We conclude this evidence was more than sufficient for a reasonable jury to find, beyond a reasonable doubt, (1) the existence of a conspiracy to distribute drugs, (2) Leonard’s knowledge of the conspiracy, and (B) her intentional participation in the conspiracy. See United States v. Shakur, 691 F.3d 979, 989 (8th Cir. 2012), cert. denied, — U.S.-, 133 S.Ct. 1510, 185 L.Ed.2d 561 (2013). We have frequently upheld conspiracy convictions based on the testimony of cooperating witnesses, whose credibility is for the jury to determine. See, e.g., United States v. Velazquez, 410 F.3d 1011, 1015-16 (8th Cir.), cert. denied, 546 U.S. 971, 126 S.Ct. 504, 163 L.Ed.2d 382 (2005). Here, there were no material discrepancies in the testimony of the many cooperating witnesses, and their accounts were corroborated by law enforcement officer testimony, physical evidence, and Leonard’s admissions in recorded conversations. The evidence demonstrated far more than the “isolated buyer-seller transaction that may fall short of establishing a conspiracy to distribute.” United States v. Coleman, 525 F.3d 665, 666 (8th Cir. 2008). Viewing the sufficiency of the evidence de novo in the light most favorable to the jury’s verdict, as we must, see United States v. Cox, 627 F.3d 1083, 1084-85 (8th Cir. 2010), we conclude the government introduced sufficient evidence to convict Leonard of conspiring to distribute methamphetamine.
2. Leonard next argues that her 151-month sentence is substantively unreasonable. Consistent with the Probation Officer’s sentencing recommendation, at sentencing Leonard requested a downward variance to the statutory minimum sentence, 120 months, based on her long history of mental illnesses, including major depressive disorder and borderline personality disorder, aggravated by more than thirty years of drug abuse. Counsel noted that Leonard had done well during six months of pretrial substance-abuse treatment, and that this was the first time she had ever been taught “life skills to deal with” her mental disorders. After hearing argument, the district court observed that, although Leonard’s success during her post-arrest treatment was encouraging, it also demonstrated that “when she really wants to control her behavior[,] she can, [which indicates that] her mental issues are not so severe as perhaps she would like to portray them.” Likewise, the district court noted, although major depressive disorder and bipolar disorder may mitigate the defendant’s culpability, they also increase the likelihood of future offenses after her release. The district court concluded that Leonard’s history of mental illness “weighs both ways” and “a sentence at the low end of the applicable range is appropriate.”

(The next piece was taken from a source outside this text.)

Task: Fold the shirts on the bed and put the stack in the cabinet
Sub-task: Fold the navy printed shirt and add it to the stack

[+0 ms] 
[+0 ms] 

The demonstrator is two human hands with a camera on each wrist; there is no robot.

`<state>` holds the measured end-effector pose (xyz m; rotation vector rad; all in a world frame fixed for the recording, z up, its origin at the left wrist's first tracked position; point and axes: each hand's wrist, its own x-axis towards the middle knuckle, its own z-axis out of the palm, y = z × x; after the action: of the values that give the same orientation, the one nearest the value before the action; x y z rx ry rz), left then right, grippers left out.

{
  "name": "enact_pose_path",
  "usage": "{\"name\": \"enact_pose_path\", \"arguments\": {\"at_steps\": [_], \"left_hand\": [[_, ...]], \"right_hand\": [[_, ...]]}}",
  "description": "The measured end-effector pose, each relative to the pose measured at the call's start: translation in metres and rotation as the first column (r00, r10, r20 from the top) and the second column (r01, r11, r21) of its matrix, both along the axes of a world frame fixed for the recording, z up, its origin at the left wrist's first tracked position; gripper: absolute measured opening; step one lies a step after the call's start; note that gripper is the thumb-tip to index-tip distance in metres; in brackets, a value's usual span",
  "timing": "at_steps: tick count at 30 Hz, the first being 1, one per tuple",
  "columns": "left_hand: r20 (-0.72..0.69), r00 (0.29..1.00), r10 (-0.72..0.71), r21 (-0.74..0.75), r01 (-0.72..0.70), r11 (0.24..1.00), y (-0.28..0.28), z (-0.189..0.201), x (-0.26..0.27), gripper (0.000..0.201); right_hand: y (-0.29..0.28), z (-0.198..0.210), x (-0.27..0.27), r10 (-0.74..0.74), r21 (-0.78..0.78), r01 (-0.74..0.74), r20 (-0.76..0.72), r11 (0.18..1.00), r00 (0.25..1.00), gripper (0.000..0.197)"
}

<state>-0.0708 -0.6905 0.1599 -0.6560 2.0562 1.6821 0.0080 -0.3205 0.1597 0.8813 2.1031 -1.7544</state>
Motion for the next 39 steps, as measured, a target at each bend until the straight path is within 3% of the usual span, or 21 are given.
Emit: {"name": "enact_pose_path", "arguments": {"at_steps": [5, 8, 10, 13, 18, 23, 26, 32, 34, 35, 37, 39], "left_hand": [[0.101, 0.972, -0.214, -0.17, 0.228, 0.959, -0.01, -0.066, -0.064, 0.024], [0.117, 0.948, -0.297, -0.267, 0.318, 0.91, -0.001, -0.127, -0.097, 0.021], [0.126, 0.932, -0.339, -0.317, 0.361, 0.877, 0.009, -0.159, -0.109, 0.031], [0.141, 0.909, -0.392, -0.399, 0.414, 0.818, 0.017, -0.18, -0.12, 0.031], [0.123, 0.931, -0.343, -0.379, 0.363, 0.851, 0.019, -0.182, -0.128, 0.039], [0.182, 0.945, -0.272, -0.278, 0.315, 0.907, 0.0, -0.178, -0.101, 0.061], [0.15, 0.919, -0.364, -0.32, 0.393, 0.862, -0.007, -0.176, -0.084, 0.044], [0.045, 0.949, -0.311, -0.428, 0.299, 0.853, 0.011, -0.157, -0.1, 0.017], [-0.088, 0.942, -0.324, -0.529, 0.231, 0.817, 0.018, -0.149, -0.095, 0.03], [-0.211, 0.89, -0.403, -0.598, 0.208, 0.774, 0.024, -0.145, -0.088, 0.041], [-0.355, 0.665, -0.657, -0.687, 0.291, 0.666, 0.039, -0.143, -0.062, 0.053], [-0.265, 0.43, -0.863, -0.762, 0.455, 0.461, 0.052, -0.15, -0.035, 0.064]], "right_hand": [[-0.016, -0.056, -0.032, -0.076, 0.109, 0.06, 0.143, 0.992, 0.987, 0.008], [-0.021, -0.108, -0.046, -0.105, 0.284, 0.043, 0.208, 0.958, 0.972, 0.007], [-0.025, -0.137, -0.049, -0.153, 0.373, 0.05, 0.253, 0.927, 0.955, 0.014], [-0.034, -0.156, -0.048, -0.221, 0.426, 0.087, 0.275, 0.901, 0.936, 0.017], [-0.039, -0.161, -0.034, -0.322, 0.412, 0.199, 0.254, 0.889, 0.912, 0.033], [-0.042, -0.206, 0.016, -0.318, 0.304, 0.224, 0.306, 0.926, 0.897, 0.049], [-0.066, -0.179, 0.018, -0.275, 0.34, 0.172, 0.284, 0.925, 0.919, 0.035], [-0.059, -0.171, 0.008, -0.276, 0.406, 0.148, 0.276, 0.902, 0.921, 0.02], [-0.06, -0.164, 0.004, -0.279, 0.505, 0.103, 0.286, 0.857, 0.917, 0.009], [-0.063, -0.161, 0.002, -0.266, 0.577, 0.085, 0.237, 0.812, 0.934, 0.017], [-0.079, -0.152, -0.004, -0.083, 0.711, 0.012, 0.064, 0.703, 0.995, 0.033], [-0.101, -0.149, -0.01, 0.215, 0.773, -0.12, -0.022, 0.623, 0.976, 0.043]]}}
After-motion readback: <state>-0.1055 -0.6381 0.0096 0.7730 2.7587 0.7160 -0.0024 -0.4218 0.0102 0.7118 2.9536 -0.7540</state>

Leonard argues the district court abused its discretion because her sentence at the bottom of the advisory guidelines range is substantively unreasonable. Leonard’s sentence within the guidelines range is presumptively reasonable on appeal. See United States v. Cromwell, 645 F.3d 1020, 1022 (8th Cir. 2011). As in United States v. Lee, 553 F.3d 598, 602 (8th Cir. 2009), “[w]e do not believe the reasons [defendant] advanced ... to support a more lenient sentence are sufficient *650 to overcome the district court’s wide discretion to select a sentence.” When the district court has expressly considered the weight to give circumstances such as a defendant’s mental disorders and history of substance abuse in applying the 18 U.S.C. § 3553(a) sentencing factors, we do not reweigh those factors on appeal. See, e.g., United States v. Ford, 705 F.3d 387, 388-89 (8th Cir. 2013). Here, there was no abuse of the district court’s substantial sentencing discretion.
The judgment of the district court is affirmed.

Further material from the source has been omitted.